Problem to solve
Please print every line of the listing, unchanged.

Dataset content
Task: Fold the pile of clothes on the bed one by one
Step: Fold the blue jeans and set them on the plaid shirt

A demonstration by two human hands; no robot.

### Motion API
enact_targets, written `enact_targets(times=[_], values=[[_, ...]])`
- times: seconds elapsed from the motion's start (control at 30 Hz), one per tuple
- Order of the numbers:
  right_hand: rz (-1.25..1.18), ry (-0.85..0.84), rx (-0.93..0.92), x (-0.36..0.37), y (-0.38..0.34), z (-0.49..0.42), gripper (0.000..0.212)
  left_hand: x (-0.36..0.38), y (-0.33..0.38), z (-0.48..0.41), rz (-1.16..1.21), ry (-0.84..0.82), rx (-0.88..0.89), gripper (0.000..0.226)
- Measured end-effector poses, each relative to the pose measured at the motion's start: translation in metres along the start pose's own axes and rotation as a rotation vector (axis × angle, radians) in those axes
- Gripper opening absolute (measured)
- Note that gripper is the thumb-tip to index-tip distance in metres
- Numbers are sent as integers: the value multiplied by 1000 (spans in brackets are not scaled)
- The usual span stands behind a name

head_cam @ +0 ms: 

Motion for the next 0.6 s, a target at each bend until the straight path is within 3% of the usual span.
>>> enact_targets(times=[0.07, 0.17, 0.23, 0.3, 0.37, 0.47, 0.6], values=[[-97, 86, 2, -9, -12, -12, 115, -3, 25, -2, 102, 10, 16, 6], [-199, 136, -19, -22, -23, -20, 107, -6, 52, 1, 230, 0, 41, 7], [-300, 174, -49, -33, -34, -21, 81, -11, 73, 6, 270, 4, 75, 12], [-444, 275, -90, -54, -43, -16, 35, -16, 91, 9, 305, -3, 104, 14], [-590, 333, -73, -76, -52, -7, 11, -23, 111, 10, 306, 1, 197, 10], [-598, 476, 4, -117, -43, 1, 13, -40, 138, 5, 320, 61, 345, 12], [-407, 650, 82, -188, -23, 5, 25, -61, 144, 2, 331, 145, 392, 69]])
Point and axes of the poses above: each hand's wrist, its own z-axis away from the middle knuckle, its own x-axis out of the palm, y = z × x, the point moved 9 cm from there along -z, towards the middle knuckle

Task output
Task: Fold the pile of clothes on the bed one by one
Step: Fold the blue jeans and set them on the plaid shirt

A demonstration by two human hands; no robot.

### Motion API
enact_targets, written `enact_targets(times=[_], values=[[_, ...]])`
- times: seconds elapsed from the motion's start (control at 30 Hz), one per tuple
- Order of the numbers:
  right_hand: rz (-1.25..1.18), ry (-0.85..0.84), rx (-0.93..0.92), x (-0.36..0.37), y (-0.38..0.34), z (-0.49..0.42), gripper (0.000..0.212)
  left_hand: x (-0.36..0.38), y (-0.33..0.38), z (-0.48..0.41), rz (-1.16..1.21), ry (-0.84..0.82), rx (-0.88..0.89), gripper (0.000..0.226)
- Measured end-effector poses, each relative to the pose measured at the motion's start: translation in metres along the start pose's own axes and rotation as a rotation vector (axis × angle, radians) in those axes
- Gripper opening absolute (measured)
- Note that gripper is the thumb-tip to index-tip distance in metres
- Numbers are sent as integers: the value multiplied by 1000 (spans in brackets are not scaled)
- The usual span stands behind a name

head_cam @ +0 ms: 

Motion for the next 0.6 s, a target at each bend until the straight path is within 3% of the usual span.
>>> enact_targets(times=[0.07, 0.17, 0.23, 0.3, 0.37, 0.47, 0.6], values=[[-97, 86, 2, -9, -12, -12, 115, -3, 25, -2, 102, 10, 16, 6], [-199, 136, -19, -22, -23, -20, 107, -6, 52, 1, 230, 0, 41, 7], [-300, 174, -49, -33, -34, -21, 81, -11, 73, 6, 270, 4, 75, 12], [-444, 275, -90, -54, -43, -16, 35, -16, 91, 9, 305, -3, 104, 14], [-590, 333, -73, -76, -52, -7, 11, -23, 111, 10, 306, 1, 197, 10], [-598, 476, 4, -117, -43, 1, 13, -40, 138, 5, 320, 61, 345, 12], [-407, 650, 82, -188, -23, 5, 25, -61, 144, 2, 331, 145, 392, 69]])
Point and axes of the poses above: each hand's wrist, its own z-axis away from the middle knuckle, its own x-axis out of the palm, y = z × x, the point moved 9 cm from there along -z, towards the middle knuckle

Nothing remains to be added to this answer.